Task item –
Every line of the entries below from the one containing "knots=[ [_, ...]" to the one containing "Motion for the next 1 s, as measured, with", both ends included, must be written out exactly. No other line belongs in the answer.

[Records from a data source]
--
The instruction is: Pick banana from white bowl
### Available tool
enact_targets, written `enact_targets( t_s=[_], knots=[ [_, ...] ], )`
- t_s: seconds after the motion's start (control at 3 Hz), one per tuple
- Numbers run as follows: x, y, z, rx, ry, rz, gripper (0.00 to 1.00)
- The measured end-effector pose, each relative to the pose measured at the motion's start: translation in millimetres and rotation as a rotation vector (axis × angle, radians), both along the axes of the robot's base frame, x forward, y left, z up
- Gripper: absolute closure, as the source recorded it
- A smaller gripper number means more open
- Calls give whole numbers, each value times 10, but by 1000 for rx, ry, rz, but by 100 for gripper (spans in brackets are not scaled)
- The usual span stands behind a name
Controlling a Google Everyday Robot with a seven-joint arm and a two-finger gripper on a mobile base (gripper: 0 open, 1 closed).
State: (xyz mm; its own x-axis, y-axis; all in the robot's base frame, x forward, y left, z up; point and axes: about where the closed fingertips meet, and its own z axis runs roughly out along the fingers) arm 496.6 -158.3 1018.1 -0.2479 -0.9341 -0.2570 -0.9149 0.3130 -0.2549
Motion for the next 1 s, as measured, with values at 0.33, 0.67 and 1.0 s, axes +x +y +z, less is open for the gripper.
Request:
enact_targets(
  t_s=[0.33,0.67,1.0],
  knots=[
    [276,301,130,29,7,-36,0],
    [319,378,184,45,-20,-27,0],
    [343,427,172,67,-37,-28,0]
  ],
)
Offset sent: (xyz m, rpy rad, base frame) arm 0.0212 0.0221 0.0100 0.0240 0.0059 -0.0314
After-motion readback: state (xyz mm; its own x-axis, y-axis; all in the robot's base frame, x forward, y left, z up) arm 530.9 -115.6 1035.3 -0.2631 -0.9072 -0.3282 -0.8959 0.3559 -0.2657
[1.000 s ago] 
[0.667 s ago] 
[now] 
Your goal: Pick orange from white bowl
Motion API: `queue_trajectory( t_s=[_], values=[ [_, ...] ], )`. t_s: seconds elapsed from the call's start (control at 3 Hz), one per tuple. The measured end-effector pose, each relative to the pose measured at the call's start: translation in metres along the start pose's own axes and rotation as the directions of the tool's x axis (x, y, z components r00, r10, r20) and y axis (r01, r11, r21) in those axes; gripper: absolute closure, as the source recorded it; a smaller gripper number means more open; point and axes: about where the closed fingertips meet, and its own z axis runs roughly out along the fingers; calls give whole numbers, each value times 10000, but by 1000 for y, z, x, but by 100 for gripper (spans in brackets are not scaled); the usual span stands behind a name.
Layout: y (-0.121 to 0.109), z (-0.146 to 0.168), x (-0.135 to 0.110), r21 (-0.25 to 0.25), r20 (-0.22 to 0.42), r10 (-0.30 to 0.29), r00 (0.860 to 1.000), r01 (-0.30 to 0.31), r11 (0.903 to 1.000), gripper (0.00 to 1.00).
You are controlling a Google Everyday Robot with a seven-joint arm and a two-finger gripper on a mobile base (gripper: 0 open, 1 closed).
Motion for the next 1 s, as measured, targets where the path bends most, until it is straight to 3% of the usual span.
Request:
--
Answer for the task –
enact_targets, written `enact_targets( t_s=[_], knots=[ [_, ...] ], )`
- t_s: seconds after the motion's start (control at 3 Hz), one per tuple
- Numbers run as follows: x, y, z, rx, ry, rz, gripper (0.00 to 1.00)
- The measured end-effector pose, each relative to the pose measured at the motion's start: translation in millimetres and rotation as a rotation vector (axis × angle, radians), both along the axes of the robot's base frame, x forward, y left, z up
- Gripper: absolute closure, as the source recorded it
- A smaller gripper number means more open
- Calls give whole numbers, each value times 10, but by 1000 for rx, ry, rz, but by 100 for gripper (spans in brackets are not scaled)
- The usual span stands behind a name
Controlling a Google Everyday Robot with a seven-joint arm and a two-finger gripper on a mobile base (gripper: 0 open, 1 closed).
State: (xyz mm; its own x-axis, y-axis; all in the robot's base frame, x forward, y left, z up; point and axes: about where the closed fingertips meet, and its own z axis runs roughly out along the fingers) arm 496.6 -158.3 1018.1 -0.2479 -0.9341 -0.2570 -0.9149 0.3130 -0.2549
Motion for the next 1 s, as measured, with values at 0.33, 0.67 and 1.0 s, axes +x +y +z, less is open for the gripper.

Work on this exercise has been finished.